Instructions for the task: Skip the images. Copy the records exactly as written.

════════

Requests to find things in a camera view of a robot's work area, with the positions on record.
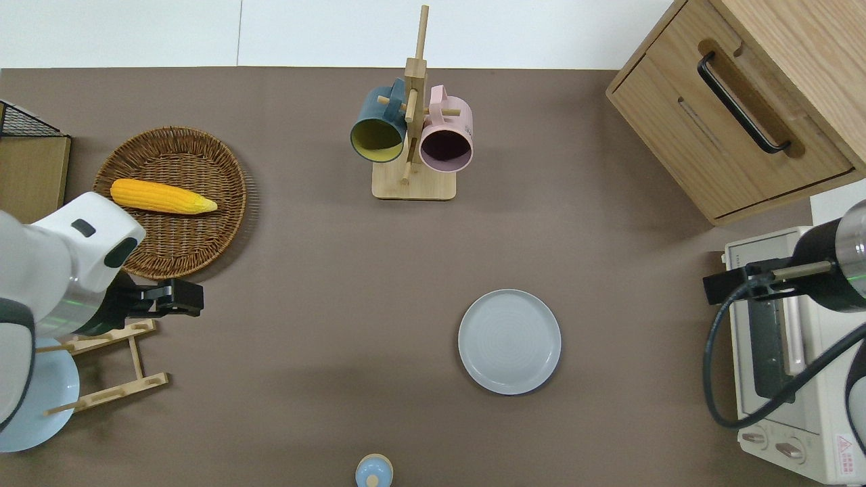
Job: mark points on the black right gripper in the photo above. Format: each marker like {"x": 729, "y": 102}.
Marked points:
{"x": 822, "y": 292}

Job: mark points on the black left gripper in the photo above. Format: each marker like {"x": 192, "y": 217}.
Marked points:
{"x": 115, "y": 308}

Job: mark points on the gray round plate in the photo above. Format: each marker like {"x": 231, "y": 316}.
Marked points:
{"x": 509, "y": 341}

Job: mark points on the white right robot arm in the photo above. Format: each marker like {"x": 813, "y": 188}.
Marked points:
{"x": 856, "y": 230}

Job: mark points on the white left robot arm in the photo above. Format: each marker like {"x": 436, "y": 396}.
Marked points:
{"x": 61, "y": 257}

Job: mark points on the light blue plate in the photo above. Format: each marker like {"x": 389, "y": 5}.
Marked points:
{"x": 47, "y": 399}

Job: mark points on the brown wicker basket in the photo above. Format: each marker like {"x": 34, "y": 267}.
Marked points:
{"x": 176, "y": 243}

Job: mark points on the wooden dish rack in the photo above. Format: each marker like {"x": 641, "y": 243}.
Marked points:
{"x": 135, "y": 355}

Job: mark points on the yellow corn cob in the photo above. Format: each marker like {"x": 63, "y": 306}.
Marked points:
{"x": 159, "y": 196}

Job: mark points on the white toaster oven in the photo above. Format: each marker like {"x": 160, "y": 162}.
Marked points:
{"x": 812, "y": 406}

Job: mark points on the light wooden drawer cabinet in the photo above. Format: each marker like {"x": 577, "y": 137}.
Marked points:
{"x": 676, "y": 122}

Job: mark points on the brown table mat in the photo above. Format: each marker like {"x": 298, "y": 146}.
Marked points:
{"x": 338, "y": 270}

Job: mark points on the grid pattern storage box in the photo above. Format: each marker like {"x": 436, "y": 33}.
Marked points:
{"x": 30, "y": 176}

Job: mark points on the teal mug yellow inside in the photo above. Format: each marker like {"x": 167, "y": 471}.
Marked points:
{"x": 375, "y": 135}

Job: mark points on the wooden mug tree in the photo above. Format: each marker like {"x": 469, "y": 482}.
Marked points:
{"x": 414, "y": 182}

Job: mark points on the pink mug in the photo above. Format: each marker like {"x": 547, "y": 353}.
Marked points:
{"x": 446, "y": 145}

════════

Solution to the exercise:
Requests to find things in a camera view of a robot's work area, with the positions on record.
Job: mark points on the black right gripper in the photo above. Format: each marker like {"x": 729, "y": 102}.
Marked points:
{"x": 822, "y": 292}

Job: mark points on the black left gripper in the photo above. Format: each marker like {"x": 192, "y": 217}.
Marked points:
{"x": 115, "y": 308}

Job: mark points on the gray round plate in the photo above. Format: each marker like {"x": 231, "y": 316}.
Marked points:
{"x": 509, "y": 341}

Job: mark points on the white right robot arm in the photo above. Format: each marker like {"x": 813, "y": 188}.
Marked points:
{"x": 856, "y": 230}

Job: mark points on the white left robot arm in the photo above. Format: each marker like {"x": 436, "y": 396}.
Marked points:
{"x": 61, "y": 257}

Job: mark points on the light blue plate in the photo above. Format: each marker like {"x": 389, "y": 5}.
Marked points:
{"x": 47, "y": 399}

Job: mark points on the brown wicker basket in the photo above. Format: each marker like {"x": 34, "y": 267}.
Marked points:
{"x": 176, "y": 243}

Job: mark points on the wooden dish rack in the photo above. Format: each marker like {"x": 641, "y": 243}.
Marked points:
{"x": 135, "y": 355}

Job: mark points on the yellow corn cob in the photo above. Format: each marker like {"x": 63, "y": 306}.
Marked points:
{"x": 159, "y": 196}

Job: mark points on the white toaster oven in the photo above. Format: each marker like {"x": 160, "y": 162}.
Marked points:
{"x": 812, "y": 406}

Job: mark points on the light wooden drawer cabinet in the photo above. Format: each marker like {"x": 577, "y": 137}.
Marked points:
{"x": 676, "y": 122}

Job: mark points on the brown table mat in the photo above. Format: each marker like {"x": 298, "y": 146}.
Marked points:
{"x": 338, "y": 270}

Job: mark points on the grid pattern storage box in the photo above. Format: each marker like {"x": 436, "y": 33}.
Marked points:
{"x": 30, "y": 176}

Job: mark points on the teal mug yellow inside in the photo above. Format: each marker like {"x": 167, "y": 471}.
Marked points:
{"x": 375, "y": 135}

Job: mark points on the wooden mug tree in the photo above. Format: each marker like {"x": 469, "y": 482}.
Marked points:
{"x": 414, "y": 182}

Job: mark points on the pink mug in the photo above. Format: each marker like {"x": 547, "y": 353}.
Marked points:
{"x": 446, "y": 145}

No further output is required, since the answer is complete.